= Three Summers (novel) =

1946 Greek novel by Margarita Liberaki

Three Summers (Greek: Τα ψάθινα καπέλα) is a Greek novel written by Margarita Liberaki and first published in 1946. In 1995 the novel was translated into English by Karen Van Dyck; it was reissued in 2019 by NYRB Classics.

In 2019 Van Dyck discussed the work she did translating the novel in a blog post for The Paris Review. She noted that the original title translated literally to The Straw Hats which she changed to avoid negative class connotations associated with the term "straw hats" in English.

Three teenage sisters, Maria, Infanta and Katarina, come of age in the countryside near Athens shortly before the outbreak of WWII.

==Summary==
In Kifisia three teenage sisters Maria, Infanta and Katarina, live on their grandfather's estate with their grandparents, mother and aunt. Their parents are divorced due to their father's infidelities. Maria, who is nineteen, spends the first summer being deliberately flirtatious while ignoring the attentions of Marios, their neighbour who is deeply in love with her. After abruptly losing her virginity to a handsome stranger, Maria decides she wants to marry and agrees to marry Marios.

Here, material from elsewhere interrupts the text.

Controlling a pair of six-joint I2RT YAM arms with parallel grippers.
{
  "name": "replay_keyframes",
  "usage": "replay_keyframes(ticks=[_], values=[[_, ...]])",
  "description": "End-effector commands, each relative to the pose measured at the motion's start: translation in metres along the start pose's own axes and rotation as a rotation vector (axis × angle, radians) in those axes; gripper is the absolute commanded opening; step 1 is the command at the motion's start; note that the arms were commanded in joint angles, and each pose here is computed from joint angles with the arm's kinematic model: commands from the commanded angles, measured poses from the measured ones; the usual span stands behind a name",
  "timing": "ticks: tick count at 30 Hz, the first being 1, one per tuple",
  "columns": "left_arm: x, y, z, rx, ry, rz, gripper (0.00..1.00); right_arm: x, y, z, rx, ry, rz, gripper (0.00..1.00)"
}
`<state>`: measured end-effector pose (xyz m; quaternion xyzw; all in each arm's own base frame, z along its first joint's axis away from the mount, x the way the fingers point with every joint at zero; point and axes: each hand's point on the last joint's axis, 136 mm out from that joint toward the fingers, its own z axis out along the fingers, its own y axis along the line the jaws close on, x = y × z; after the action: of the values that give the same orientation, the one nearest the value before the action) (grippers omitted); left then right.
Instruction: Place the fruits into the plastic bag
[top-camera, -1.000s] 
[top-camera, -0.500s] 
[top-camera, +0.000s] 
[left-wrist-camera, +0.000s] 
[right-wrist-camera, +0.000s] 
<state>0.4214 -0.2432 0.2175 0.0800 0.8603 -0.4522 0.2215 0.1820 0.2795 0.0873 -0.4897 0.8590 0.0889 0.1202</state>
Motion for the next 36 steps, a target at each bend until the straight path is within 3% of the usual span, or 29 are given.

The second summer Maria gives birth to her first child. Infanta has suitors, but taking after her artistic and ambitious aunt, she feels unable to pursue a sexual relationship with them. Katarina falls in love with one of her neighbours, David, and after a long and protracted summer flirtation they finally kiss in his observatory.

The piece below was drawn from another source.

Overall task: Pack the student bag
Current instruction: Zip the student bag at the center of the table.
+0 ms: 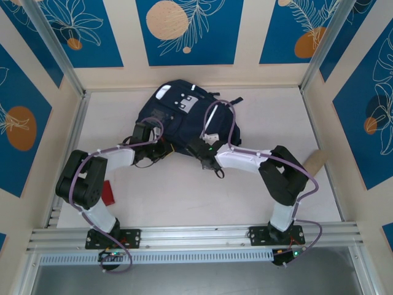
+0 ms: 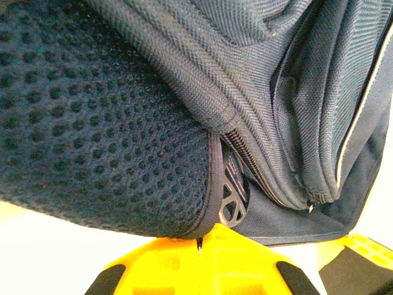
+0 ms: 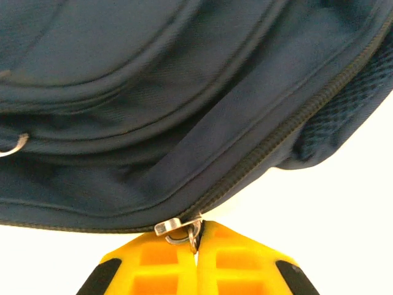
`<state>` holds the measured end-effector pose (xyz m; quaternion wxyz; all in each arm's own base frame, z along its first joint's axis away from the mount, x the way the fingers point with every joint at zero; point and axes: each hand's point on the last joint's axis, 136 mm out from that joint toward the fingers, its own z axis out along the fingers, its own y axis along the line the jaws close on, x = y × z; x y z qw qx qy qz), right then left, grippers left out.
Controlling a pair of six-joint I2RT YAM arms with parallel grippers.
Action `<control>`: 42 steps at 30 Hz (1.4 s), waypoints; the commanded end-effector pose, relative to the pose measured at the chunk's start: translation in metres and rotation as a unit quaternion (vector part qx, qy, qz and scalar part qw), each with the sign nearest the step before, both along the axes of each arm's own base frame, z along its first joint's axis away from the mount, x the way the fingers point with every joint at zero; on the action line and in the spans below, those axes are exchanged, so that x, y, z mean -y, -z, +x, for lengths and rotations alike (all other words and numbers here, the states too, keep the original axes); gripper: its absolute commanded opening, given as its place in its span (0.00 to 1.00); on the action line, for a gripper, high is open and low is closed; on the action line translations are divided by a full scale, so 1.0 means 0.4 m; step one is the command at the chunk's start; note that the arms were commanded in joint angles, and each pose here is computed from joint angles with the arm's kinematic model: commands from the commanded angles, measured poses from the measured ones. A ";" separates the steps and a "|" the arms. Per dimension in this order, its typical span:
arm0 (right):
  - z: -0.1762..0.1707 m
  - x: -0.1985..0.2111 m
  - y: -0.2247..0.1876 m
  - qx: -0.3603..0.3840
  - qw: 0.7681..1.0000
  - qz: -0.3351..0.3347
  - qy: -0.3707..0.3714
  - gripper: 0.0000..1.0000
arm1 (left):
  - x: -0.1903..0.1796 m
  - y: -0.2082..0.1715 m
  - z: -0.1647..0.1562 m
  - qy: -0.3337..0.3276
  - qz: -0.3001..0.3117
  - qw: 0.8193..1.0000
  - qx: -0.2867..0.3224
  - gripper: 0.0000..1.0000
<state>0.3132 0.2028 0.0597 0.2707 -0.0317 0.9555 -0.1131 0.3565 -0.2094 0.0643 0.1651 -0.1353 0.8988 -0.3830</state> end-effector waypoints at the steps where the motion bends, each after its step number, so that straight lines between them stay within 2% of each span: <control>1: -0.002 0.069 -0.026 -0.006 1.000 -0.015 0.003 0.05 | -0.063 -0.013 0.036 -0.032 0.041 0.998 0.025 0.00; 5: 0.006 0.042 -0.029 -0.022 0.998 0.038 -0.034 0.05 | -0.079 -0.011 0.037 -0.035 0.047 0.998 0.024 0.00; 8: -0.005 -0.040 -0.026 -0.044 0.989 0.095 -0.105 0.00 | -0.105 -0.013 0.039 -0.044 0.054 0.997 0.021 0.00; 12: -0.026 -0.160 -0.020 -0.070 0.969 0.169 -0.166 0.00 | -0.145 -0.032 0.040 -0.063 0.052 0.997 0.017 0.00; 13: -0.029 -0.190 -0.017 -0.076 0.964 0.184 -0.176 0.00 | -0.155 -0.039 0.037 -0.068 0.052 0.996 0.017 0.03; 17: -0.041 -0.304 -0.019 -0.090 0.945 0.228 -0.215 0.00 | -0.195 -0.061 0.019 -0.089 0.063 0.994 0.013 0.27; 19: -0.047 -0.360 -0.018 -0.096 0.936 0.245 -0.233 0.00 | -0.207 -0.068 0.004 -0.096 0.064 0.993 0.010 0.36; 23: -0.052 -0.444 -0.028 -0.101 0.922 0.271 -0.256 0.00 | -0.191 -0.088 -0.029 -0.104 0.023 0.994 -0.008 0.52; 26: -0.048 -0.470 -0.040 -0.099 0.917 0.287 -0.259 0.00 | -0.160 -0.107 -0.043 -0.108 -0.024 0.994 -0.019 0.62; 30: -0.047 -0.470 -0.048 -0.099 0.916 0.294 -0.255 0.00 | -0.127 -0.103 -0.056 -0.108 -0.048 0.992 -0.036 0.66; 38: -0.062 -0.450 -0.059 -0.101 0.918 0.300 -0.240 0.00 | -0.081 -0.051 -0.054 -0.154 -0.094 0.980 -0.080 0.66; 42: -0.062 -0.445 -0.066 -0.097 0.920 0.299 -0.236 0.00 | -0.079 -0.029 -0.067 -0.180 -0.075 0.976 -0.093 0.65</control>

By the third summer Maria is pregnant again, though her marriage to Marios is already rocky as he spends most of his time at work and is uninterested in her domestic life. Infanta is pursued by a friend, Nikitas, but encouraged by her aunt Theresa rejects his advances to focus on her art. Katerina and David renew their affections after he returns from studying abroad.

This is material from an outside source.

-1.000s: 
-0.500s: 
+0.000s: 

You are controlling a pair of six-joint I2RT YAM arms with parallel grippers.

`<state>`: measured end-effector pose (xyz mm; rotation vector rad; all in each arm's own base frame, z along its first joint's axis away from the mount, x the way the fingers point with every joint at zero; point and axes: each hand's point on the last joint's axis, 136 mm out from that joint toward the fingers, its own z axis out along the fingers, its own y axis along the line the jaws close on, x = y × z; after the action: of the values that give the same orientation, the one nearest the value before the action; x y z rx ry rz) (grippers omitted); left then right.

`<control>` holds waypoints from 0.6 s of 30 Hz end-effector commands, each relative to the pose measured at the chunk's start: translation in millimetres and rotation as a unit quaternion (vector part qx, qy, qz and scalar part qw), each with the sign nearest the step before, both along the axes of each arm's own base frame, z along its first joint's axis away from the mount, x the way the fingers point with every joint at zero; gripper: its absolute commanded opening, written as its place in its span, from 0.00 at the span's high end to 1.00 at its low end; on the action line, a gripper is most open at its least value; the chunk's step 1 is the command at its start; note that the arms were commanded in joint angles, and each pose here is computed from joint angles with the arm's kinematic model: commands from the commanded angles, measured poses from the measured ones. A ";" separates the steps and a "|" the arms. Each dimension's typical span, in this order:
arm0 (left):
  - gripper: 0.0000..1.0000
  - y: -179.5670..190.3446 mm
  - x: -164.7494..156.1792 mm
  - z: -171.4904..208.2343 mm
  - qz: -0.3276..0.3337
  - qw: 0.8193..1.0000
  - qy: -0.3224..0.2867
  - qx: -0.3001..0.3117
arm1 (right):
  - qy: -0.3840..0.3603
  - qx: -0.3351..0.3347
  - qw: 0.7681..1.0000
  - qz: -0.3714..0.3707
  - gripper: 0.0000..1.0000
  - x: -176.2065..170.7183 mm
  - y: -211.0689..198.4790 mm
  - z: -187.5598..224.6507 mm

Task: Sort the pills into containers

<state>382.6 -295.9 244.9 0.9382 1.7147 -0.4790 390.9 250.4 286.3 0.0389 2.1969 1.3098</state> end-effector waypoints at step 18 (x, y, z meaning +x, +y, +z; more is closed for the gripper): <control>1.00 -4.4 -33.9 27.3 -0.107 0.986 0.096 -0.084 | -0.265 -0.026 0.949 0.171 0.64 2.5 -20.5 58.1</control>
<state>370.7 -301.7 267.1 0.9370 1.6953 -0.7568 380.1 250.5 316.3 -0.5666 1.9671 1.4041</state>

Katerina learns that David has asked for her hand in marriage and decides to think over his proposal for a week. During this time period she discovers that her mother has secretly been keeping up a correspondence with her mother, a Polish born woman who abandoned her as a child. Katerina feels empathy for her mother and decides to reject David's offer of marriage.

==Criticism==
NPR called the translation "engaging and provocative."